Disabled children’s teams within local authority children’s services provide statutory social care support to children and young people with physical disabilities, sensory impairments or complex health needs. These teams hold detailed information used to assess needs, plan care, and safeguard children. Information is gathered through assessments, direct work, observations, care plans, and input from partner organisations such as health services, education, therapy providers and voluntary-sector specialists.

Disabled children’s teams carry out structured assessments to understand the child’s needs, vulnerabilities and protective factors. Assessments typically include:

  • health and developmental needs – the child’s physical, cognitive, sensory and emotional functioning, as well as the impact of any disabilities on their daily life
  • communication and understanding – how the child expresses themselves and understands relationships, consent, and safety (information which may be contained in a communication passport)
  • family and social context – support networks, caregiving arrangements and family dynamics
  • behaviour and vulnerability indicators – observed behaviours that may signal risk or abuse, including potential indicators of sexual abuse
  • multi-agency contributions – information from schools, therapists, medical practitioners, social workers and specialist services
  • the child’s voice – engagement with the child, using communication methods appropriate to their needs, in order to understand their experiences, wishes and concerns.

Following assessment, disabled children’s teams develop care and support plans that outline:

  • the child’s needs and expected outcomes
  • roles and responsibilities of parents/carers, and of specific practitioners and organisations
  • actions to safeguard the child and support their wellbeing
  • timescales for review and monitoring
  • safety measures such as supervision arrangements, safe routines and environmental controls
  • therapeutic or emotional support to help the child process their experiences of abuse
  • coordination with statutory social work teams, health, education, and other safeguarding partners
  • monitoring of behavioural changes, disclosures and emerging risks.

Plans are reviewed regularly to ensure that the child is safe, and that interventions remain appropriate to their needs.

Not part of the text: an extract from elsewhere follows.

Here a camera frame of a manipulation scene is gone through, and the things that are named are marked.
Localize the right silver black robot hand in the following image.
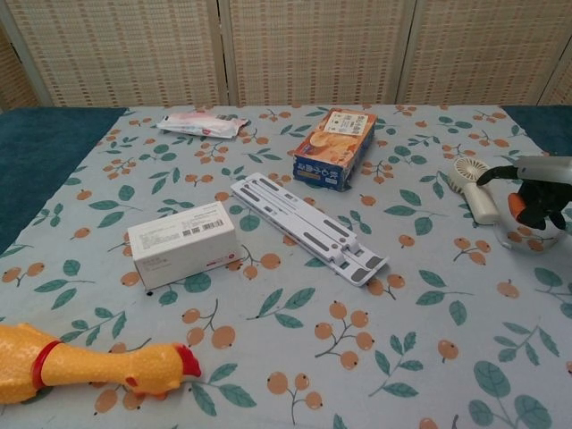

Disabled children’s teams maintain records of:

  • regular reviews and visits – updates on wellbeing, safety, and care provision
  • multi-agency safeguarding meetings – discussions to coordinate protective measures and reduce risk
  • legal processes – court proceedings, care orders or statutory safeguarding measures when applicable
  • specialist reports – medical, therapeutic or psychological reports relevant to the child’s care and safeguarding.

These records provide a detailed and up-to-date picture of risk, support needs and protective measures, which is particularly important for children at increased risk of child sexual abuse owing to a disability or communication barriers.